Greta Van Susteren: Fake News Proliferation Due to Poor Reporting

 

By Don Irvine.

 

 

Former Fox News anchor Greta Van Susteren takes journalists to task for the proliferation of fake news, in an op-ed in The Los Angeles Times on Monday.

Van Susteren said that while fake news is a problem, it’s not a new phenomenon considering that Americans have been lapping up fringe stories for decades, from the Kennedy assassination grassy knoll conspiracy theories to the “baseless notion that 9/11 was an inside job.” She then went on describe what was new:

“What is new is a propensity for large segments of society to believe things that are clearly untrue. Pope Francis wouldn’t and didn’t endorse Donald Trump. An FBI agent involved with Hillary Clinton’s email investigation wasn’t found dead in a murder-suicide. These memes were launched by specious Internet sites as satire or were put out as purposeful misinformation. Their spread could have been halted by a more skeptical public.”

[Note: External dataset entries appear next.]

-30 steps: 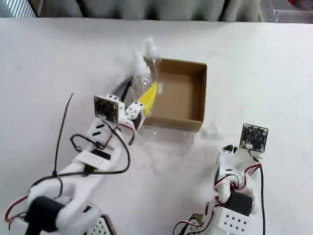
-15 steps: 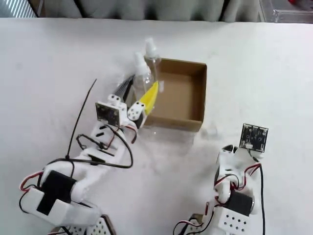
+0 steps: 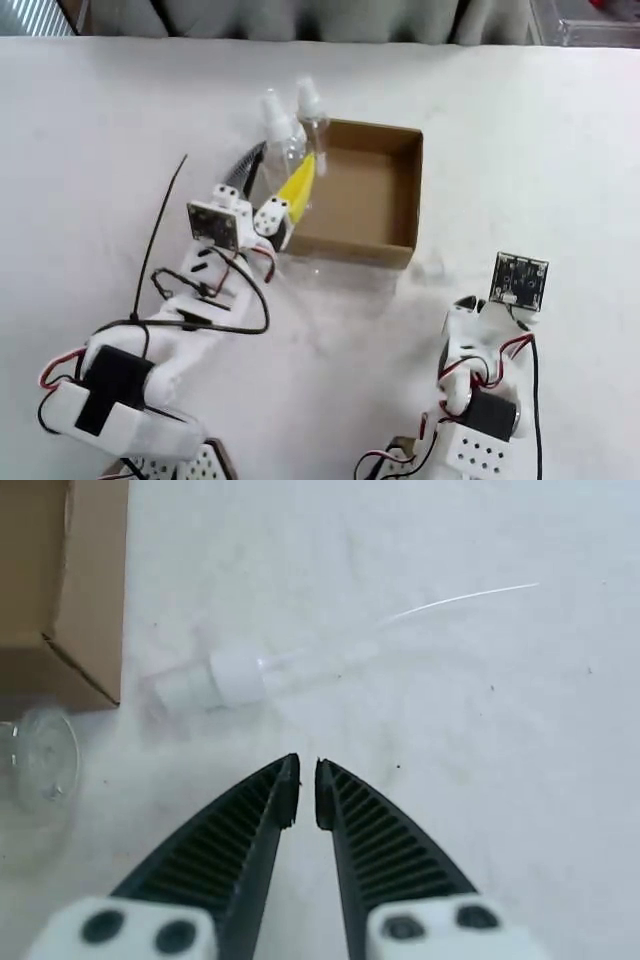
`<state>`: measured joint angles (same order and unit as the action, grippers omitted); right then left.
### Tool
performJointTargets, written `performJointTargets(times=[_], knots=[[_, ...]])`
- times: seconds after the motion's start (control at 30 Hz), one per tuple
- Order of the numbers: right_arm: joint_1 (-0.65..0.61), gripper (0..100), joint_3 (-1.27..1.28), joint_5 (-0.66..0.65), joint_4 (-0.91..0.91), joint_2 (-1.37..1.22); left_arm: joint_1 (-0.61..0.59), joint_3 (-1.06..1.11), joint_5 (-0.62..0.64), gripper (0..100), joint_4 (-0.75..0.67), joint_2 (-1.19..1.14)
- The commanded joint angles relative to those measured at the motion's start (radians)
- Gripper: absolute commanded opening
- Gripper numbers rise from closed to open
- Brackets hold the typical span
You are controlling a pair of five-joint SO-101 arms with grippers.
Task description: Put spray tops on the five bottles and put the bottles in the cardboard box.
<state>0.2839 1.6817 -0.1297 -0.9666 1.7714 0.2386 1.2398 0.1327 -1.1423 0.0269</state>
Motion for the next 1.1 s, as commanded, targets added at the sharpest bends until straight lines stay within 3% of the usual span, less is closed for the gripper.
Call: performJointTargets(times=[0.0, 0.33, 0.9, 1.07], knots=[[0.012, 1.5, 0.011, -0.011, -0.005, -0.005, -0.007, -0.051, 0.006, 2, -0.023, 0.004], [0.012, 1.5, 0.011, -0.011, -0.005, -0.005, -0.016, -0.133, 0.011, 2, -0.029, -0.166], [0.012, 1.5, 0.011, -0.011, -0.005, -0.005, 0.002, -0.097, 0.006, 2, -0.029, -0.176], [0.012, 1.5, 0.011, -0.011, -0.005, -0.005, -0.004, -0.092, 0.014, 13, -0.021, -0.176]])
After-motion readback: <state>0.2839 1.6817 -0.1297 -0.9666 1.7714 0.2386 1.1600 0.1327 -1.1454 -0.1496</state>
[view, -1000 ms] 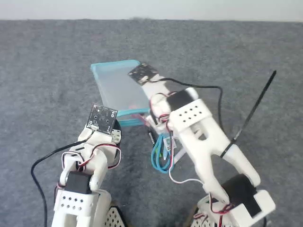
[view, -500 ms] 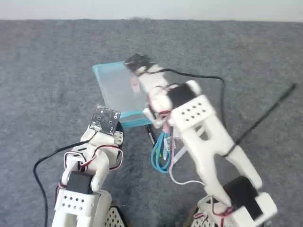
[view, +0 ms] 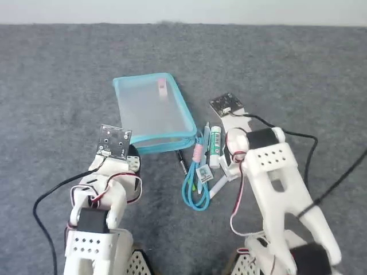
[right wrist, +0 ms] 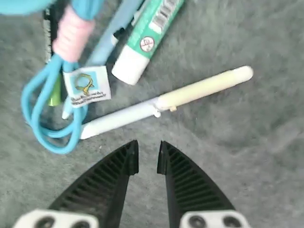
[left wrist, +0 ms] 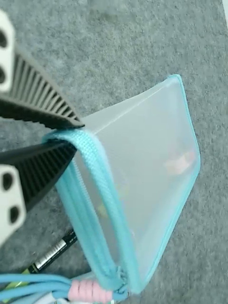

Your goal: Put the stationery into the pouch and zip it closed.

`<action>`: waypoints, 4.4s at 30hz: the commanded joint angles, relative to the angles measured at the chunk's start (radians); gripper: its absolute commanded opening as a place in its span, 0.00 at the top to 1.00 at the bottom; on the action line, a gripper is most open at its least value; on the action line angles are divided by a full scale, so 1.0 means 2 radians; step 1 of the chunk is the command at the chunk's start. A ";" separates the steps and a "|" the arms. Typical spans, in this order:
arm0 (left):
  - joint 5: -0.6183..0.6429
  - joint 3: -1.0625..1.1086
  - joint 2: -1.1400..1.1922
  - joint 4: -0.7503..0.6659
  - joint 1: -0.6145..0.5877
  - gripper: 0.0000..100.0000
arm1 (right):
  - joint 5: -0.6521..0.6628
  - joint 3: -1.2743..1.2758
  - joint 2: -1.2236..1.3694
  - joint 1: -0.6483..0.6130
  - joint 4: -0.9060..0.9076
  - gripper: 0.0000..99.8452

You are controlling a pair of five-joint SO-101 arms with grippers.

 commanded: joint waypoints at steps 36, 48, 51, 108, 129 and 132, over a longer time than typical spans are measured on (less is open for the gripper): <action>-0.002 -0.021 -0.005 -0.014 -0.002 0.99 | -0.244 -0.107 0.249 -0.025 -0.066 0.80; -0.002 -0.021 -0.005 -0.014 -0.002 0.99 | -0.156 -0.151 0.289 0.053 -0.036 1.00; -0.002 -0.021 -0.005 -0.014 -0.002 0.99 | -0.050 -0.163 0.264 0.089 -0.039 0.99; 0.014 0.001 -0.005 -0.053 -0.002 0.99 | 0.073 -0.064 -0.173 -0.031 0.136 0.99; 0.012 0.002 -0.005 -0.051 -0.002 0.99 | 0.101 -0.145 -0.140 -0.142 0.210 0.99; 0.012 0.002 -0.005 -0.051 -0.002 0.99 | 0.103 -0.127 -0.156 -0.142 0.209 0.99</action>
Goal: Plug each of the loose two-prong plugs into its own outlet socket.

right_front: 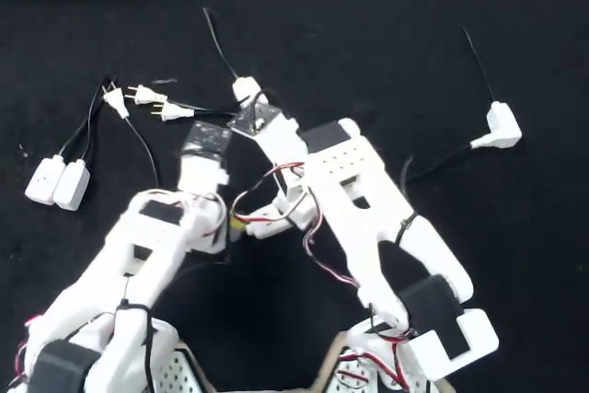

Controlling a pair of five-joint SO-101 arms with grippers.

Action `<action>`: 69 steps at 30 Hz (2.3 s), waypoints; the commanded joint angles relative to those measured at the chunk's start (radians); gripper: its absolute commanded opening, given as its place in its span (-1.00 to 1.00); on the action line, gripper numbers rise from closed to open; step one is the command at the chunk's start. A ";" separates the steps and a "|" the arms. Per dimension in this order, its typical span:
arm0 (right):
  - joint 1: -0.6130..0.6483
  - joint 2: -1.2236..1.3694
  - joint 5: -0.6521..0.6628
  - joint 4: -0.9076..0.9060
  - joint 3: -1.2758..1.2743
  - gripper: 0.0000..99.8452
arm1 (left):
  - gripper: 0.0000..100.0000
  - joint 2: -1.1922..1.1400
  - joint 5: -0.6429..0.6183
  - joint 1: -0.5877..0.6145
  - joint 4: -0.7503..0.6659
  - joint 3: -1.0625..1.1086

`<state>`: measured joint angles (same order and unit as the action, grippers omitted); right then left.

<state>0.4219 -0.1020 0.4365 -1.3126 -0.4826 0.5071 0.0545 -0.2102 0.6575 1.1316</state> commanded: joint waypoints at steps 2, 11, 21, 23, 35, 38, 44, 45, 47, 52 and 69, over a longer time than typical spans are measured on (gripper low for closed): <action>-0.021 -0.004 0.011 0.029 0.007 -0.98 | -0.47 -0.015 -0.014 -0.087 -0.020 -0.016; -0.023 -0.007 0.018 0.021 0.013 -0.98 | -0.47 -0.015 -0.054 -0.107 -0.012 -0.008; -0.074 0.039 0.092 -0.158 0.236 -0.98 | -0.47 -0.014 -0.052 -0.105 0.094 -0.039; -0.051 0.093 0.103 -0.181 0.275 -0.98 | -0.47 -0.014 -0.051 -0.105 0.095 -0.038; -0.028 0.372 0.017 -0.334 0.598 -0.98 | -0.47 -0.014 -0.049 -0.096 0.100 -0.028; -0.026 0.420 0.009 -0.374 0.653 -0.98 | -0.47 -0.014 -0.049 -0.096 0.100 -0.028; -0.025 0.437 -0.002 -0.376 0.656 -0.98 | -0.47 -0.014 -0.049 -0.096 0.100 -0.028; -0.025 0.437 -0.002 -0.376 0.656 -0.98 | -0.47 -0.014 -0.049 -0.096 0.100 -0.028; -0.020 0.437 0.003 -0.376 0.654 -0.98 | -0.47 -0.014 -0.049 -0.096 0.100 -0.028; 0.038 0.435 0.005 -0.348 0.625 -0.98 | -0.47 -0.014 -0.055 -0.096 0.089 -0.041; -0.040 0.343 0.060 -0.315 0.568 -0.98 | -0.46 -0.025 -0.204 -0.108 -0.121 -0.021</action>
<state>0.4143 0.3168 0.4780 -1.6180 0.0882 0.4810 -0.1343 -0.3053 0.5884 1.1331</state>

Yet one of the reasons that the public gets so easily sucked up into the fake news cycle is that they distrust the media to tell them the truth.

Van Susteren then concludes with some advice to journalists on what they can do to slow the spread of fake news:

“Real reporting is detective work, trying to get to the bottom of a story or event. That requires skepticism and patience. If a reporter is going to be an advocate, he or she should play devil’s advocate — and do it with every source, on all sides.

Part of the reason fake news is so easy to believe is that fringe stories no longer read or sound all that different from too many of the real stories. Too often, both have little or no sourcing; they lack context and they get disseminated with almost no fact-checking. Sometimes the fake stories look, sound or read better than real ones. And both are chasing the same thing: ratings or online clicks.

There’s a reason our Founding Fathers explicitly guaranteed freedom of the press in the 1st Amendment. It is imperative for a free and healthy society. Just ask the journalists in unfree places who every day risk their lives on its behalf. If we are squandering that freedom, don’t just blame Facebook or Twitter. Blame all of us.”

The 24/7 news cycle has created more pressure on reporters and newsrooms to generate stories at a rapid pace. As Van Susteren noted, that has led to a lack of sourcing and fact-checking, and opened the door to fake news.

If the media are truly interested in halting or slowing the spread of fake news, they need to start cleaning up their own houses instead of blaming others for this scourge.